At first, I told myself, “Okay, I want to nurse for 6 months.”
Then, “I want to nurse for 9 months.”
Then, “I’ll definitely be ready to be done nursing by the time he turns one.”
Then, he turned one, and here we are. We nurse every morning when he first wakes up, every night before he goes to bed, and sometimes at 2 in the morning when he wakes up and is unable to go back to sleep.
About the only thing that changed when he turned one was that I stopped pumping while at work. While I work with some amazing people who helped to make sure I could take the time to pump everyday, my job isn’t exactly the kind of job where I can “just close the office door and turn on a pump.” There were logistics involved, and honestly, I was over it.

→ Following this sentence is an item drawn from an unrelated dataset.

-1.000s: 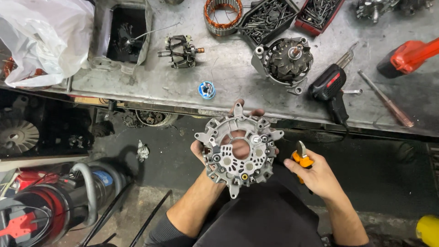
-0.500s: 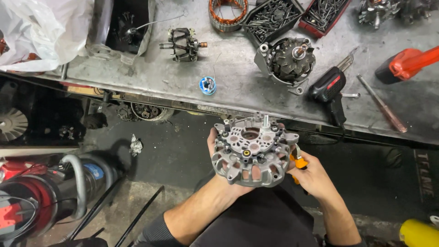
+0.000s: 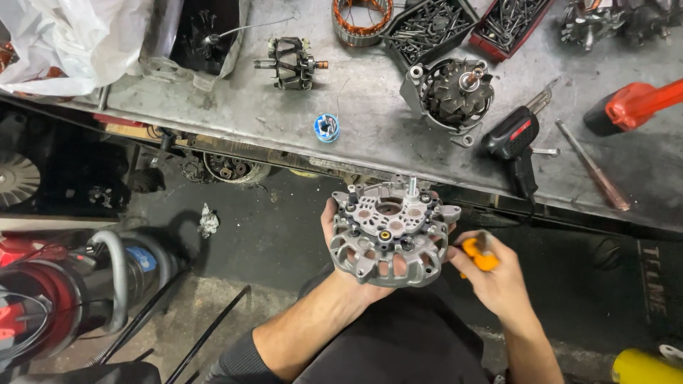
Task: The person uses pliers to remove a small component from a motor housing, then picks up a copper-wound stator and places it into a black motor casing. The person then removes the stator and manipulates the copper wires.
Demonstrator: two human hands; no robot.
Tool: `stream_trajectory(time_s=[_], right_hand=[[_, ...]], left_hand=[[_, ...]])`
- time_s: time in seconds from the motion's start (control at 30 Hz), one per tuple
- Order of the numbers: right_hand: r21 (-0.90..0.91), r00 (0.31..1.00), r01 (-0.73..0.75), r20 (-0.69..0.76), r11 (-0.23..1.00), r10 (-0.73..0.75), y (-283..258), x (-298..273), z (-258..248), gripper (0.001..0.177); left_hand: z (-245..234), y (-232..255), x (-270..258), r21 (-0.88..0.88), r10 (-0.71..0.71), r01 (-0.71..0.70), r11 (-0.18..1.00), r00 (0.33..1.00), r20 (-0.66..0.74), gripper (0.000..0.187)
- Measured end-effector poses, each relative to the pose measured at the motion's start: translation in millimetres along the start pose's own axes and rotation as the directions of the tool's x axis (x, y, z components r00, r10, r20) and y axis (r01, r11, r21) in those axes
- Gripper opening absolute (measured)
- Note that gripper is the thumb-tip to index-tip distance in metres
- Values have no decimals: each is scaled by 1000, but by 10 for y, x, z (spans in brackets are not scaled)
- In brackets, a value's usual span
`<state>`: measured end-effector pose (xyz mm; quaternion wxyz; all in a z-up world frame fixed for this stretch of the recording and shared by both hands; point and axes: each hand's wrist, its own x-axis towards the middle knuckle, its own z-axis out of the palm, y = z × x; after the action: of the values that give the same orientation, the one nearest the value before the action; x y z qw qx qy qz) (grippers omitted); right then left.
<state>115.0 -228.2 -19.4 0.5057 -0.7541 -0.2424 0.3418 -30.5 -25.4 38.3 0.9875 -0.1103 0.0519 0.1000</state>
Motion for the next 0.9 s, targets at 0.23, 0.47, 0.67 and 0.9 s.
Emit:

I was so over pumping in fact that I almost quit several times. But each time I almost quit, I became terrified of what would happen to my supply, of having to supplement. Because when it boiled down to it, I loved nursing.
I love the instant cuddles it provides, especially now that he is so busy and so mobile.
I love having a closeness that only he and I can share.
I love being able to provide him with a source of calm and comfort when he is sick or upset.
I love feeling empowered that my body is able to continue to provide nutrients for him.
Somewhere along the line between sore nipples and what felt like never-ending cluster feeds and public nip slips, nursing my son became second nature.
As his first birthday approached, I started answering the weaning questions with, “I think 18 months is my limit.” Because that seemed like the “appropriate” answer, but I also think I knew in my heart that it was a lie. I don’t want to set an end date because I’m not ready for it to end.
Not too long ago, someone asked me, “How much longer do you think you’ll breastfeed?” And I confidently replied, “Till we’re done.”
And I know in my heart–we’re not done yet.